感想
歴史上の人物であるジャンヌ・ダルクについての歴史小説の漫画版です。珍しいなと思ったのが、ジャンヌ・ダルク目線ではなく、他人からの目線で描かれているところです。主人公ピエールはドゥ・ラ・フルト家という大貴族の私生児として生まれます。
アザングールの戦いという戦争で父と生き別れ、傭兵部隊に加わり、その部隊の隊長を殺したことによって「傭兵隊長(シェフ)殺しのピエール」という通り名になります。略奪、殺人、強姦、人身売買など極悪非道の限りを尽くしていた彼はある日ラ・ピュセルという乙女に出会います。
このラ・ピュセルこそがジャンヌ・ダルクなのです。物語の進み方は非常にわかりやすく、フランス史なんかにまったく興味がなくとも楽しめます。ただ、描いている時代と青年誌ということもあり、妊婦である私からすると非常に不快な気分になる描写も多く、途中でなんども腹が立ちました。でも実際はここに描かれているよりはもっともっと悲惨で乱暴で不衛生だったのでしょう。

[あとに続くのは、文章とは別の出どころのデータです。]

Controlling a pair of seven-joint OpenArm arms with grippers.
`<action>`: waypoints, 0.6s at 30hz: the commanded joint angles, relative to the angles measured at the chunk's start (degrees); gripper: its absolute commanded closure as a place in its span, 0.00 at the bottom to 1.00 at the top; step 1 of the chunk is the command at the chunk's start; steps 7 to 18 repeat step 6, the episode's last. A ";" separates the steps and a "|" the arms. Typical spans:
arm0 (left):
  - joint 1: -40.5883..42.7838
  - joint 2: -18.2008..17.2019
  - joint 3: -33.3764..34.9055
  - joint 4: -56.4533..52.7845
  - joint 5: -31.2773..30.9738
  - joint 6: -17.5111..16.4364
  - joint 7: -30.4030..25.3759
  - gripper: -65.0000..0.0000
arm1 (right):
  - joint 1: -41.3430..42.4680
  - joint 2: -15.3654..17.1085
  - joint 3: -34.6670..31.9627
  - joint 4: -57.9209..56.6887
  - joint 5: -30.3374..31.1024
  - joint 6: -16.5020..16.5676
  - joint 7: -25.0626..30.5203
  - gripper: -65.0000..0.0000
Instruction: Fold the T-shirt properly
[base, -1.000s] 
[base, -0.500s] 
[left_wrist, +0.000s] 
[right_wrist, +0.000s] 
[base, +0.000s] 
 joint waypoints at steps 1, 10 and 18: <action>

現代の日本人である私だって抵抗力が落ちれば悲惨なるのによく人類は殺し合ったり略奪し合って生き残ってこられたなと思います。当時の鎧や武器などもこんなふうだったのでしょうか。それならばジャンヌ・ダルクという女性はものすごく筋肉があったのでしょう、すべての武器防具が重たそうに見えます。神様に言われてあの戦争を勝ち抜いたようですが、どの神がどの口で正義の名のもとに殺しをして争えと言ったのでしょうか。やっぱりよくわからないです。